This is exactly it—the term “off-target” was used imprecisely in the post to keep things simple. The thing we’re most worried about here is misedits (mostly indels) at noncoding target sites. We know a target site does something (if the variant there is in fact causal), so we might worry that an indel will cause a big issue (e.g. disabling a promoter binding site). Then again, the causal variant we’re targeting has a very small effect, so maybe the sequence isn’t very sensitive and an indel won’t be a big deal? But it also seems perfectly possible that the sequence could be sensitive to most mutations while permitting a specific variant with a small effect. The effect of an indel will at least probably be less bad than in a coding sequence, where it has a high chance of causing a frameshift mutation and knocking out the coded-for protein.
The important figure of merit for editors with regards to this issue is the ratio of correct edits to misedits at the target site. In the case of prime editors, IIUC, all misedits at the target site are reported as “indels” in the literature (base editors have other possible outcomes such as bystander edits or conversion to the wrong base). Some optimized prime editors have edit:indel ratios of >100:1 (best I’ve seen so far is 500:1, though IIUC this was just at two target sites, and the rates seem to vary a lot by target site). Is this good enough? I don’t know, though I suspect not for the purposes of making a thousand edits. It depends on how large the negative effects of indels are at noncoding target sites: is there a significant risk the neuron gets borked as a result? It might be possible to predict this on a site-by-site basis with a better understanding of the functional genomics of the sequences housing the causal variants which affect polygenic traits (which would also be useful for finding the causal variants in the first place without needing as much data).
This seems unduly pessimistic to me. The whole interesting thing about g is that it’s easy to measure and correlates with tons of stuff. I’m not convinced there’s any magic about FSIQ compared to shoddier tests. There might be important stuff that FSIQ doesn’t measure very well that we’d ideally like to select/edit for, but using FSIQ is much better than nothing. Likewise, using a poor man’s IQ proxy seems much better than nothing.

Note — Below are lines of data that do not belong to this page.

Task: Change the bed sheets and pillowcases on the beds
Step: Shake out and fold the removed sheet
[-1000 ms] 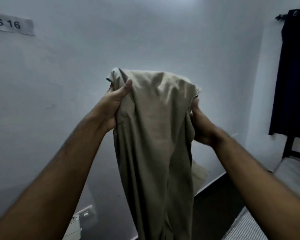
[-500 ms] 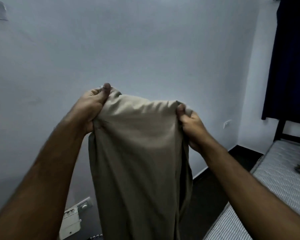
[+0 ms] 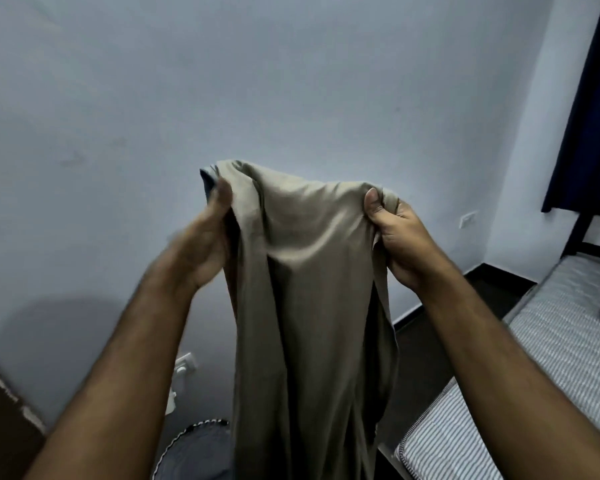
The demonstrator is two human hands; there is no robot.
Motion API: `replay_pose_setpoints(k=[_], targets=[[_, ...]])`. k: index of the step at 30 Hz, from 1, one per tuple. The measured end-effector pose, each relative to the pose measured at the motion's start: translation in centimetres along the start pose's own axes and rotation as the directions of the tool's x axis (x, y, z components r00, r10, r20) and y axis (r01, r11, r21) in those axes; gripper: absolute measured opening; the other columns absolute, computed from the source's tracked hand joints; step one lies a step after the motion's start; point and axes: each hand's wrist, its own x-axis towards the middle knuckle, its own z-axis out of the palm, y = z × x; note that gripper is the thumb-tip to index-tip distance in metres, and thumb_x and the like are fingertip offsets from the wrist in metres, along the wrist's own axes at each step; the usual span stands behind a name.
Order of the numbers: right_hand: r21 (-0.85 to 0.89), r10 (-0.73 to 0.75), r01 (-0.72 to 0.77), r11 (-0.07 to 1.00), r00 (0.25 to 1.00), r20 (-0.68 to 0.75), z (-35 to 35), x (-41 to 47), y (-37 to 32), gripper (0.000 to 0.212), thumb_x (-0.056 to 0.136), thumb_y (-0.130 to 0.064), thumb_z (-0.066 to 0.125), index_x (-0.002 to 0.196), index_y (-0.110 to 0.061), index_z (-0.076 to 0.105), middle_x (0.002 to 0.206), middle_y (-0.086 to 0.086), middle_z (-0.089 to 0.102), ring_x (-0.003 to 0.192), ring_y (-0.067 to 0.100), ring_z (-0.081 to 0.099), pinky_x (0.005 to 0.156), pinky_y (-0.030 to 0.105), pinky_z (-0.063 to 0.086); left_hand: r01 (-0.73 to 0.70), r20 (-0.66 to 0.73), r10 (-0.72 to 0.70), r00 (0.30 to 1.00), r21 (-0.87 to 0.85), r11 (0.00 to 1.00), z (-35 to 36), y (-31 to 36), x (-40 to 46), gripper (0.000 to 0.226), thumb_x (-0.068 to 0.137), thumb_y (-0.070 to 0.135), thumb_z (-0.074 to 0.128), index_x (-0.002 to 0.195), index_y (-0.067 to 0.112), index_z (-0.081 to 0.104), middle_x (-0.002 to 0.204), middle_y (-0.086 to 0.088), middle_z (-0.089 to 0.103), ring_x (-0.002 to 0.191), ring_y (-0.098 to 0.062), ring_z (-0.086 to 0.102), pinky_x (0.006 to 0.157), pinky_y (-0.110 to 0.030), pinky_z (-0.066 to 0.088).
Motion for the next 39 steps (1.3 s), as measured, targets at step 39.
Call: replay_pose_setpoints(k=[39], targets=[[-0.773,0.027,-0.202,0.601,0.972,-0.233,-2.6,-6.5,10.3,0.037,0.102,-0.05,0.046,0.108,-0.017,0.063,0.101,0.003,0.07,0.096,0.024,0.064,0.078,0.034,0.048,-0.131,-0.219,0.042,0.975,-0.408,0.904,3.4,-7.3,-3.2,0.065,0.074,0.031,0.079,0.125,0.004,0.048,0.126,-0.027,0.05,0.126,-0.041,0.05,0.118,-0.049,0.035]])
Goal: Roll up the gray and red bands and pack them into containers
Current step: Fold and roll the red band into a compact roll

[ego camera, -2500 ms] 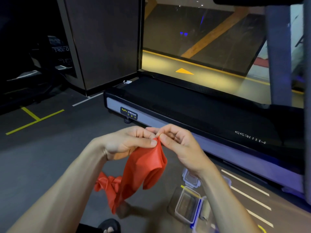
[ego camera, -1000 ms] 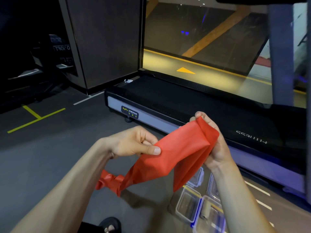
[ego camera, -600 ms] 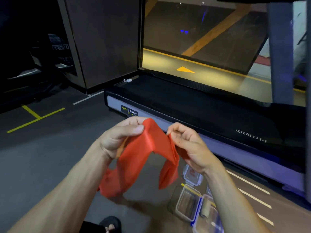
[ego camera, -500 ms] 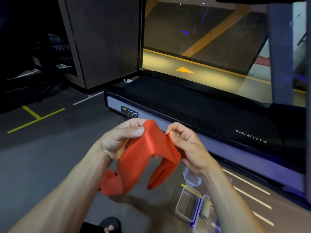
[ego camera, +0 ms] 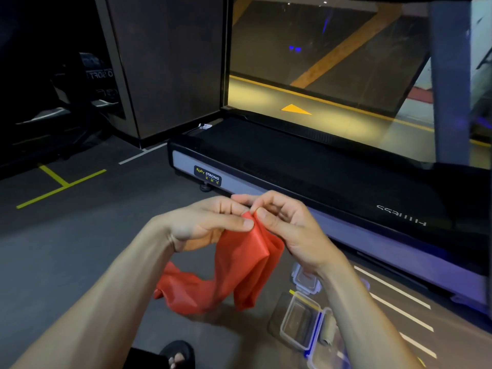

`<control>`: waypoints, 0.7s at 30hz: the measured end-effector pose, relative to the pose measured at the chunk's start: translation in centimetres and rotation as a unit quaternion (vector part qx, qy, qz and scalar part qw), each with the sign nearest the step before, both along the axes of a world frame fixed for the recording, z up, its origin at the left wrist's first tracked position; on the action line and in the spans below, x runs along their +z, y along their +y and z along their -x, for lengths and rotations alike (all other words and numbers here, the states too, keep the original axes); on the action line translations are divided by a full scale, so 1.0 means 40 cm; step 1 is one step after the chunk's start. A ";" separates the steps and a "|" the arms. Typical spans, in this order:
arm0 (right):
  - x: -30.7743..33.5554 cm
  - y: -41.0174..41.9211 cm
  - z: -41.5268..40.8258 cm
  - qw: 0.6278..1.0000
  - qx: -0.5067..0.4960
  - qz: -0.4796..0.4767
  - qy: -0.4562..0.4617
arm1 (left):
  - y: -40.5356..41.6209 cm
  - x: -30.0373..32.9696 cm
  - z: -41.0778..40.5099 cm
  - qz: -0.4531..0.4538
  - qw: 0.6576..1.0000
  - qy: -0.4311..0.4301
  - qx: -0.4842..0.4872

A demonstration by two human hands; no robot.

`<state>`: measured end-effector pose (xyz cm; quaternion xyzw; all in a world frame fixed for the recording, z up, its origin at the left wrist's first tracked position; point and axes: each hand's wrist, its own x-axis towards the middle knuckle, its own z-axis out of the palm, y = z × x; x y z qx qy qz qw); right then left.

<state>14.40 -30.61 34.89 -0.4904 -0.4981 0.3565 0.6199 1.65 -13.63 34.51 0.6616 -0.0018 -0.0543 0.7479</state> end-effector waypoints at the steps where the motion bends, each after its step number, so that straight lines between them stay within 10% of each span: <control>1: 0.002 -0.002 -0.001 1.000 0.000 0.004 -0.008 | -0.004 0.004 0.000 -0.008 1.000 0.002 -0.001; 14: 0.013 -0.029 -0.046 0.978 -0.026 0.097 -0.182 | 0.003 0.007 0.000 -0.131 0.990 0.013 -0.039; 21: 0.014 -0.039 -0.062 0.991 0.001 -0.014 0.135 | 0.007 -0.019 -0.002 -0.222 0.972 0.023 -0.077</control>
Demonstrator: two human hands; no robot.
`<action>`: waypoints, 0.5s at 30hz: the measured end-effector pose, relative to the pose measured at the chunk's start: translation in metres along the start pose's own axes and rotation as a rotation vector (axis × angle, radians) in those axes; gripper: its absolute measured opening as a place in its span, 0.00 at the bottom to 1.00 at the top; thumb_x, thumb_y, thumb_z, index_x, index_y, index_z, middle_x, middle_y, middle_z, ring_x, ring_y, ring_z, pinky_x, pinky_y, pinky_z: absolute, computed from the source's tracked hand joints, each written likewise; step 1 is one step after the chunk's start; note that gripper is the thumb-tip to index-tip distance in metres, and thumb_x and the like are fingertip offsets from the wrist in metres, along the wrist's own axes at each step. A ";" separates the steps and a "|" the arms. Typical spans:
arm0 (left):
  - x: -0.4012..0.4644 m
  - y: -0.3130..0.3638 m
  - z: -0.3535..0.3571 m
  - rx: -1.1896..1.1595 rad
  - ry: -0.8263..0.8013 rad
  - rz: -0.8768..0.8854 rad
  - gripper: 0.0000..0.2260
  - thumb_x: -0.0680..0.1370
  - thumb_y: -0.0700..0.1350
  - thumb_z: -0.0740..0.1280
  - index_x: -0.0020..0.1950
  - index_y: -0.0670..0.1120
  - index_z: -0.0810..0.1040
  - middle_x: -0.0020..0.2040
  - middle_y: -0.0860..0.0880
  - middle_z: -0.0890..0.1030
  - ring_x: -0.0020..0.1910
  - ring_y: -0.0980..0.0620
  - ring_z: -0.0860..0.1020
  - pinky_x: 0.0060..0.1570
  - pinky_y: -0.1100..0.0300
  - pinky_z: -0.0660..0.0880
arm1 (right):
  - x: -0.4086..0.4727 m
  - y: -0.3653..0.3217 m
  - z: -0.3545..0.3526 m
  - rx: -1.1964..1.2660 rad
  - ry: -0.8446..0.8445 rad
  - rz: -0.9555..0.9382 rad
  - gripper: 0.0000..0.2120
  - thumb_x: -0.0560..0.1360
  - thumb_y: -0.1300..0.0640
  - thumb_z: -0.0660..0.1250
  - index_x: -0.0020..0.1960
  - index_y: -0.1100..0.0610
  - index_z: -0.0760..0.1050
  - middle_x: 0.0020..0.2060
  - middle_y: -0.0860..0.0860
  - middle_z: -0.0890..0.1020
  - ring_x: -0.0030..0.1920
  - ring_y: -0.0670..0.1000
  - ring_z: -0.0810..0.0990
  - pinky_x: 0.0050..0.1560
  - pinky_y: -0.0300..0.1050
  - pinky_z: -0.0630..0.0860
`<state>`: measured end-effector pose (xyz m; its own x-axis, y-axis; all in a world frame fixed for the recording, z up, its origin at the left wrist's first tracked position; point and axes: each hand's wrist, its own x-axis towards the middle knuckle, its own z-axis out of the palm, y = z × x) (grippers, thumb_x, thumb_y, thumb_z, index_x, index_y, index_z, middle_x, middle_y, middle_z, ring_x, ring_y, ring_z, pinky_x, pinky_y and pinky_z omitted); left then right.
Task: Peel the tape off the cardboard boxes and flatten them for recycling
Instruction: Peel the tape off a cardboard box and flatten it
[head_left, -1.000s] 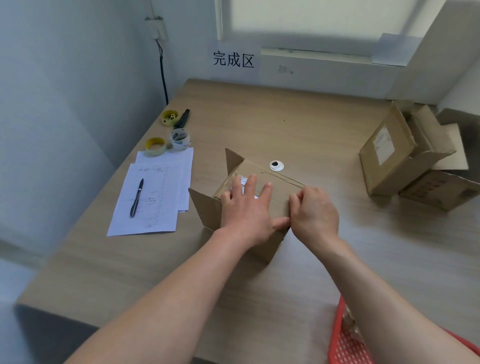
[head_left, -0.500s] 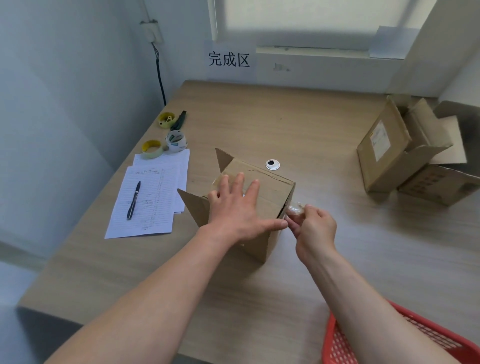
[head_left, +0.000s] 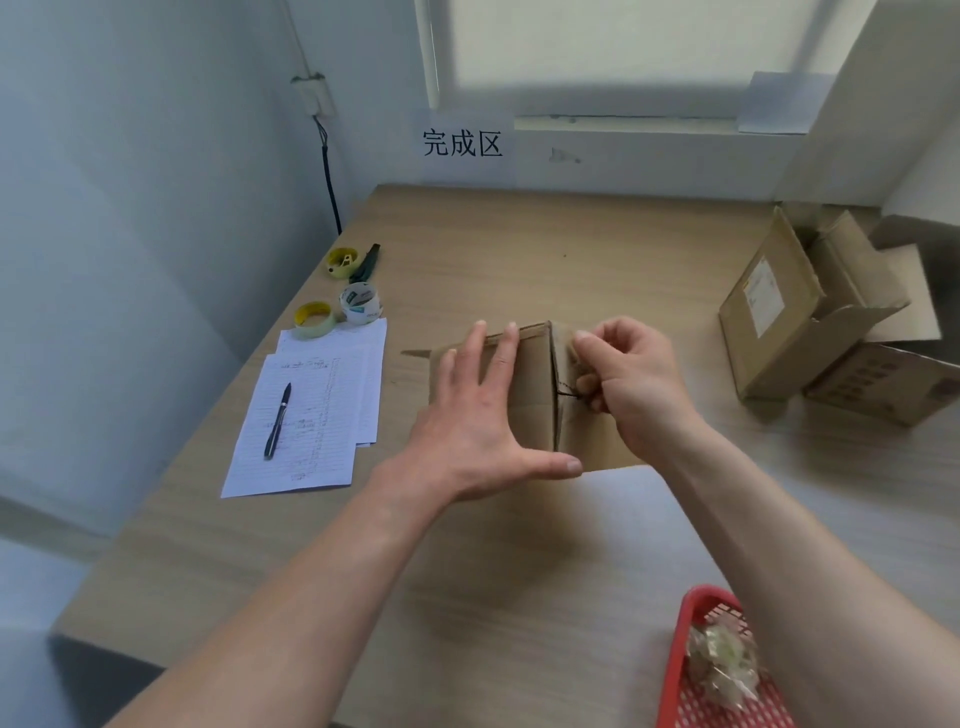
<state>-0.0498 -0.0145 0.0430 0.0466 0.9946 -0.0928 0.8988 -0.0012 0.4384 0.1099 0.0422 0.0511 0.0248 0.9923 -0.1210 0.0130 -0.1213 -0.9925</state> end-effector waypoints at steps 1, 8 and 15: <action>-0.001 0.001 0.001 -0.013 0.038 0.029 0.63 0.58 0.74 0.73 0.77 0.63 0.30 0.78 0.61 0.31 0.79 0.49 0.35 0.75 0.40 0.56 | 0.000 -0.005 0.003 -0.047 -0.029 -0.017 0.11 0.78 0.60 0.69 0.38 0.55 0.72 0.28 0.49 0.75 0.23 0.45 0.73 0.22 0.38 0.66; -0.008 -0.015 0.022 -0.218 0.221 0.020 0.51 0.60 0.69 0.66 0.78 0.63 0.44 0.73 0.54 0.60 0.73 0.51 0.61 0.65 0.43 0.71 | -0.009 0.009 0.032 -0.132 -0.110 0.018 0.11 0.76 0.58 0.73 0.40 0.56 0.73 0.28 0.50 0.78 0.26 0.47 0.75 0.23 0.38 0.68; -0.026 -0.053 0.041 -0.411 0.399 -0.082 0.41 0.65 0.61 0.62 0.77 0.55 0.55 0.64 0.49 0.66 0.65 0.47 0.67 0.64 0.48 0.69 | -0.009 0.028 0.051 -0.653 -0.022 -0.236 0.10 0.70 0.48 0.75 0.36 0.49 0.77 0.32 0.42 0.80 0.36 0.43 0.78 0.40 0.44 0.73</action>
<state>-0.0808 -0.0450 -0.0141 -0.2557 0.9521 0.1678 0.6453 0.0389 0.7629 0.0591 0.0305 0.0234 -0.0733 0.9932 0.0899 0.6142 0.1160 -0.7805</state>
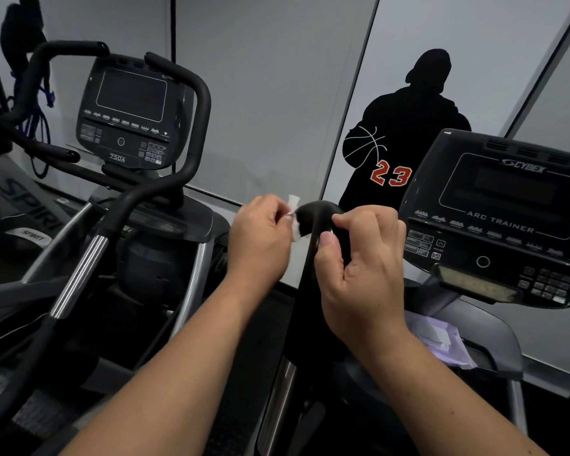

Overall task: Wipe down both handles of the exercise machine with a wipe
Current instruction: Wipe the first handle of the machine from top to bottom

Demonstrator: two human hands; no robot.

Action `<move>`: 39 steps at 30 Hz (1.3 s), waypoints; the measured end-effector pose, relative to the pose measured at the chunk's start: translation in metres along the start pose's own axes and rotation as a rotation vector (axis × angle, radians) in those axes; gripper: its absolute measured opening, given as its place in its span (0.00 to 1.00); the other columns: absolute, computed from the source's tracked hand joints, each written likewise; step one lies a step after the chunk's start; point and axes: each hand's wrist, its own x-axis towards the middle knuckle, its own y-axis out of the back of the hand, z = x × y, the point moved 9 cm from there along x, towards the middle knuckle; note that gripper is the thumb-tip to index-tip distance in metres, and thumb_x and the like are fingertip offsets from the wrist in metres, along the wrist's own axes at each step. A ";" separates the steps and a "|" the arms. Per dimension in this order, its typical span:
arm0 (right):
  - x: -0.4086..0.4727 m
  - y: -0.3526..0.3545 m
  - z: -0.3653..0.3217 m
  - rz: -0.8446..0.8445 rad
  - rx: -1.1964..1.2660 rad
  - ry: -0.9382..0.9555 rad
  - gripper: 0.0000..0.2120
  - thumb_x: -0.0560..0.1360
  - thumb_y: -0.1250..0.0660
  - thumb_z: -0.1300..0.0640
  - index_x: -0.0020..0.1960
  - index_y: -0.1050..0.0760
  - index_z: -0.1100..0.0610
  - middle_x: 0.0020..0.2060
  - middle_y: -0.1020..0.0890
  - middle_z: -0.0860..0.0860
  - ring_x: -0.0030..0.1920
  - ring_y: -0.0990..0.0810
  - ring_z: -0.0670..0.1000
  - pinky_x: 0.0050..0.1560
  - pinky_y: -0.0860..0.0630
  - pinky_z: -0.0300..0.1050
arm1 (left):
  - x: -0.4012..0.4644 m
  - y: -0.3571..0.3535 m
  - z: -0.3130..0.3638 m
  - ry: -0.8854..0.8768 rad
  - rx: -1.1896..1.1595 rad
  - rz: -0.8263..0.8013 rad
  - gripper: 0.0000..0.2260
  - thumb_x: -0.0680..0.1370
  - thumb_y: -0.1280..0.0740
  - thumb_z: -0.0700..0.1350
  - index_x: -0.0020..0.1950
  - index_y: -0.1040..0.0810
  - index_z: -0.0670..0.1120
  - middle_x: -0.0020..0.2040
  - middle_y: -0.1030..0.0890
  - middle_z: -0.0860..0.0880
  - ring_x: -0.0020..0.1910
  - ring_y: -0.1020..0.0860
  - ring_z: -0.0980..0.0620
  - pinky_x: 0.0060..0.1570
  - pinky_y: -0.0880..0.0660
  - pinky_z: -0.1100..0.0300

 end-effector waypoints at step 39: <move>-0.007 0.001 -0.001 0.025 0.050 0.037 0.13 0.74 0.39 0.55 0.50 0.24 0.64 0.50 0.27 0.54 0.50 0.28 0.58 0.54 0.34 0.39 | -0.009 -0.004 -0.002 -0.221 0.205 -0.058 0.04 0.77 0.35 0.38 0.49 0.20 0.43 0.48 0.21 0.44 0.47 0.22 0.43 0.47 0.26 0.48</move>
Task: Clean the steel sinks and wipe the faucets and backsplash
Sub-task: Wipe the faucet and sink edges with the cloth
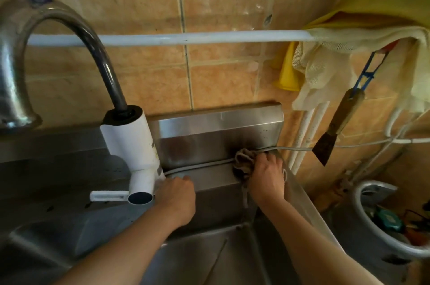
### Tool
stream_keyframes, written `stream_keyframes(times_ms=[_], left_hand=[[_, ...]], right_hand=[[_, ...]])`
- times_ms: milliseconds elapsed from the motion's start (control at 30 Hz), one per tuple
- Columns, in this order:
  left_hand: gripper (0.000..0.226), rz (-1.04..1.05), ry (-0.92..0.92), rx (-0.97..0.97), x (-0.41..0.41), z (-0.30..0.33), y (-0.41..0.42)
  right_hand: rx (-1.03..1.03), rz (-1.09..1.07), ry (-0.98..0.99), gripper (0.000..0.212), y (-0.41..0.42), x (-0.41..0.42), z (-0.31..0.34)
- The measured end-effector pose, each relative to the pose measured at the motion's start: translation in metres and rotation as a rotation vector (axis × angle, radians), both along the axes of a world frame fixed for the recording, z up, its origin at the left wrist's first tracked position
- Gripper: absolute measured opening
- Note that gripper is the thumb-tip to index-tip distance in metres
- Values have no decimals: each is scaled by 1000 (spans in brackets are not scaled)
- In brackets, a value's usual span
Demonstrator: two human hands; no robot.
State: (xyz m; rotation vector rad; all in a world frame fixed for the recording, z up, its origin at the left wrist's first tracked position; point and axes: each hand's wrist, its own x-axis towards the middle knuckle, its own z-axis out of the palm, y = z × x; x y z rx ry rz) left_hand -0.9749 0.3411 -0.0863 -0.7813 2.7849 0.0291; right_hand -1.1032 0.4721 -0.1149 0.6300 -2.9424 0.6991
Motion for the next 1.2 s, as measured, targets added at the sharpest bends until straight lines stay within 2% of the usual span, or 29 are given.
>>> stream_keyframes(times_ms=[100, 167, 200, 300, 367, 500, 633, 800, 867, 933, 1033, 1133, 1200], left_hand=[[26, -26, 0, -2, 4, -1, -2], [25, -34, 12, -15, 5, -3, -3], [25, -36, 18, -17, 6, -4, -3], [23, -58, 27, -22, 6, -6, -5], [22, -74, 22, -45, 4, -5, -7], [21, -103, 6, -66, 3, -3, -11], [23, -95, -1, -74, 5, -4, -9], [24, -98, -14, -98, 5, -4, -5], [27, -108, -22, -109, 5, -4, -4], [29, -119, -22, -110, 5, -5, -4], [33, -118, -40, -101, 8, -8, -5], [33, -103, -31, -88, 8, -10, -5], [39, -109, -46, -102, 9, -10, -1]], right_hand=[[-509, -195, 35, 25, 5, 3, 9], [-713, -306, 32, 28, 0, -8, 24], [-752, -332, 8, 36, -4, -17, 31], [-697, -276, -115, 71, -23, -31, 38], [-644, -257, -209, 80, -40, -24, 34], [-588, -188, -240, 82, -71, 10, 13], [-590, -80, -334, 72, -70, 23, 2], [-675, -259, -429, 80, -65, -9, 24], [-673, -338, -415, 88, -65, -15, 27], [-704, -377, -380, 85, -68, -16, 26], [-708, -373, -290, 70, -67, -8, 23], [-731, -274, -75, 42, -47, -5, 22], [-785, -253, 49, 40, -34, -16, 33]])
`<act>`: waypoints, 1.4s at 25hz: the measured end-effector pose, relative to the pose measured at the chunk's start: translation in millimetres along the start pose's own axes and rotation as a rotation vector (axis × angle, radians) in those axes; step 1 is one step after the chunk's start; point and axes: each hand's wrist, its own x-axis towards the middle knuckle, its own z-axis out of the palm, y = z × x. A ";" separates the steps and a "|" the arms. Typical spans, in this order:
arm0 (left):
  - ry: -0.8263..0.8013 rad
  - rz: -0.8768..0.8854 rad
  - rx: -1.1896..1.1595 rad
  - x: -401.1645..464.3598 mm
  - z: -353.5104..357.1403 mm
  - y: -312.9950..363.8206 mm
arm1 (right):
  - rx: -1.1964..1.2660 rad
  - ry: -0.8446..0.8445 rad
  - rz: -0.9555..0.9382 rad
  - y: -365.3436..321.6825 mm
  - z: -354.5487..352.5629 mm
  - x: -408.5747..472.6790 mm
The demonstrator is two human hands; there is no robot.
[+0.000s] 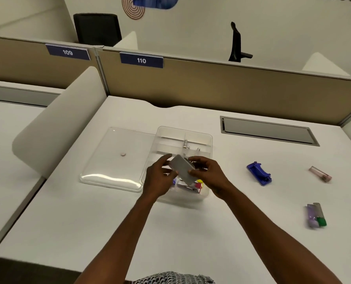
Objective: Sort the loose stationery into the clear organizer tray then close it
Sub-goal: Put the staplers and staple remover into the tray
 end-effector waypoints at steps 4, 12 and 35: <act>0.066 0.095 0.207 32.2 -21.1 -5.6 | -0.350 0.035 -0.136 -16.1 27.3 34.7; 0.152 0.131 0.529 79.6 -30.6 -23.8 | -0.864 0.052 -0.398 -16.0 65.5 85.7; -0.172 0.306 1.165 144.5 -7.2 -38.0 | -1.087 0.120 -0.195 13.9 58.8 113.8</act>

This may have missed your point, you seem more concerned about selecting for unwanted covariates than ‘missing things’, which is reasonable. I might remake the same argument by suspecting that FSIQ probably has some weird covariates too—but that seems weaker. E.g. if a proxy measure correlates with FSIQ at .7, then the ‘other stuff’ (insofar as it is heritable variation and not just noise) will also correlate with the proxy at .7, and so by selecting on this measure you’d be selecting quite strongly for the ‘other stuff’, which, yeah, isn’t great. FSIQ, insofar as it had any weird unwanted covariates, would probably much less correlated with them than .7
Non-coding means any sequence that doesn’t directly code for proteins. So regulatory stuff would count as non-coding. There tend to be errors (e.g. indels) at the edit site with some low frequency, so the reason we’re more optimistic about editing non-coding stuff than coding stuff is that we don’t need to worry about frameshift mutations or nonsense mutations which knock-out the gene where they occur. The hope is that an error at the edit site would have a much smaller effect, since the variant we’re editing had a very small effect in the first place (and even if the variant is embedded in e.g. a sensitive binding site sequence, maybe the gene’s functionality can survive losing a binding site, so at least it isn’t catastrophic for the cell). I’m feeling more pessimistic about this than I was previously.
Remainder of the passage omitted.